Action item> The answer must consist of every line in the records that contains the word "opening".

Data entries

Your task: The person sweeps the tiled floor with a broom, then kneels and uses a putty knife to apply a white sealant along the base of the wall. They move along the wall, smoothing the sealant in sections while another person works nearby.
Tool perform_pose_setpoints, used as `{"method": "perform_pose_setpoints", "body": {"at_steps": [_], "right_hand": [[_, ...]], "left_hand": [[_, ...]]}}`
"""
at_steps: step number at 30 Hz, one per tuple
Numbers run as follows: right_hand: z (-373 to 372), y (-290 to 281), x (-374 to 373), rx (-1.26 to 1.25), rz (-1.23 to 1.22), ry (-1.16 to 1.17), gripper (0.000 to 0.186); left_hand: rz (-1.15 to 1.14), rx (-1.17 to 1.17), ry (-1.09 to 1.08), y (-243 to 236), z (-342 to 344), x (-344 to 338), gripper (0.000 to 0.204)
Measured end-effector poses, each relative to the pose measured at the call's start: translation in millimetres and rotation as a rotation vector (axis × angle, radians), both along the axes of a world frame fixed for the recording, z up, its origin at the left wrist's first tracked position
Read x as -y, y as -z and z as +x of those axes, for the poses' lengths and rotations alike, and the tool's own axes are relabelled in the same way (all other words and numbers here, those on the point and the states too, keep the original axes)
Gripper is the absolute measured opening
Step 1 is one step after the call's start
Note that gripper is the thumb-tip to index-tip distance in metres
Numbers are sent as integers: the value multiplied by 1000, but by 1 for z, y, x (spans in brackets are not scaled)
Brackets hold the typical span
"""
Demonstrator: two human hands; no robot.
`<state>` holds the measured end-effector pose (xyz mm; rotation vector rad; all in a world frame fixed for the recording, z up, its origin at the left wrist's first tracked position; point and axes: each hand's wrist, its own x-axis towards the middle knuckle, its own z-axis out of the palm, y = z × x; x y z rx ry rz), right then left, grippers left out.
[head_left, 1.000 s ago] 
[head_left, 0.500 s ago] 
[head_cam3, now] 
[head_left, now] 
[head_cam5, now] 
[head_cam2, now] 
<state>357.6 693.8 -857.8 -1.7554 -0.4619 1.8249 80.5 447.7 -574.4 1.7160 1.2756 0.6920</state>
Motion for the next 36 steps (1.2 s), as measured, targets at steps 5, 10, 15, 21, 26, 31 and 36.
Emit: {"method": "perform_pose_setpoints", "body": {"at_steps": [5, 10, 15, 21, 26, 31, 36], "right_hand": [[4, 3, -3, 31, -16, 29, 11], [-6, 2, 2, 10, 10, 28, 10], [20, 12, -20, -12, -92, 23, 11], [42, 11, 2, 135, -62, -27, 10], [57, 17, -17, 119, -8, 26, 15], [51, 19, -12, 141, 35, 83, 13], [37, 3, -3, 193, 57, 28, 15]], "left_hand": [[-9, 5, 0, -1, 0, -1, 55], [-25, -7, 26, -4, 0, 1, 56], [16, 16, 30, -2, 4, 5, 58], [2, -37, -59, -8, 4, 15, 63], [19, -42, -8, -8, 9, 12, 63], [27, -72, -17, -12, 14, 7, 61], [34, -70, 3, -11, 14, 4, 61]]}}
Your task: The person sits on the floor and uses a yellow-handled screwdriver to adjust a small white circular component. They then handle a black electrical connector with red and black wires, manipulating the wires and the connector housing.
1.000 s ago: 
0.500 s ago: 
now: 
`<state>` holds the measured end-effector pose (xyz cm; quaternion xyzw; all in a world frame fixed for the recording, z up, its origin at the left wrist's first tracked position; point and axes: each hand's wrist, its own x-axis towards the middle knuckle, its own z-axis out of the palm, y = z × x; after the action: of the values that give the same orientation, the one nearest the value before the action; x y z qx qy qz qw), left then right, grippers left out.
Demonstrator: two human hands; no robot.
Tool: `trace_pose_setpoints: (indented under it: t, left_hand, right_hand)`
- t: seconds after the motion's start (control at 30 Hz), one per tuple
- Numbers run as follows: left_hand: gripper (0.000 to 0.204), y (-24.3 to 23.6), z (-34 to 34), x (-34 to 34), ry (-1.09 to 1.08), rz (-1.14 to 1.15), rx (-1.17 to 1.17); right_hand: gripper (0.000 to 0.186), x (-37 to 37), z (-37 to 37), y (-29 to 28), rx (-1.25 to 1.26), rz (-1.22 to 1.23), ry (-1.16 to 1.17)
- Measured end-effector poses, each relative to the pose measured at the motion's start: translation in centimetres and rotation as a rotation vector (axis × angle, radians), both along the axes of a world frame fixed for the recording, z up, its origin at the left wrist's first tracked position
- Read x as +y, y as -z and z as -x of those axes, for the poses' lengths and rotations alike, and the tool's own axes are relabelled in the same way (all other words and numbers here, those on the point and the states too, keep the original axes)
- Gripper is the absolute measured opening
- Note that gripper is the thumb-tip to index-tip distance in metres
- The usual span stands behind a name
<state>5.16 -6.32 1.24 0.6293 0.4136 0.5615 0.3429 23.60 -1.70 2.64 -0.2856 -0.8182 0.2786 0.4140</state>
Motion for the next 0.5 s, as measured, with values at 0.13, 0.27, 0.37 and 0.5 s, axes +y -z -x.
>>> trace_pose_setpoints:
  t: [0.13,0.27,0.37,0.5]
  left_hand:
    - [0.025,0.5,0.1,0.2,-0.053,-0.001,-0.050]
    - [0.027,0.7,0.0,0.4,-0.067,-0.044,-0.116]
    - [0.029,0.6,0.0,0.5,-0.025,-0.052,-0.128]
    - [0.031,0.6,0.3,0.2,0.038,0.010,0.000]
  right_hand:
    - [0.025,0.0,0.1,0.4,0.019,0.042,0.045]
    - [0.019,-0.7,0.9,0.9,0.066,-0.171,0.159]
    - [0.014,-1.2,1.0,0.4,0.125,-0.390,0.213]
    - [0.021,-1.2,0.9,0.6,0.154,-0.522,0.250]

Answer to this problem>
Gripper is the absolute measured opening
- Gripper is the absolute measured opening

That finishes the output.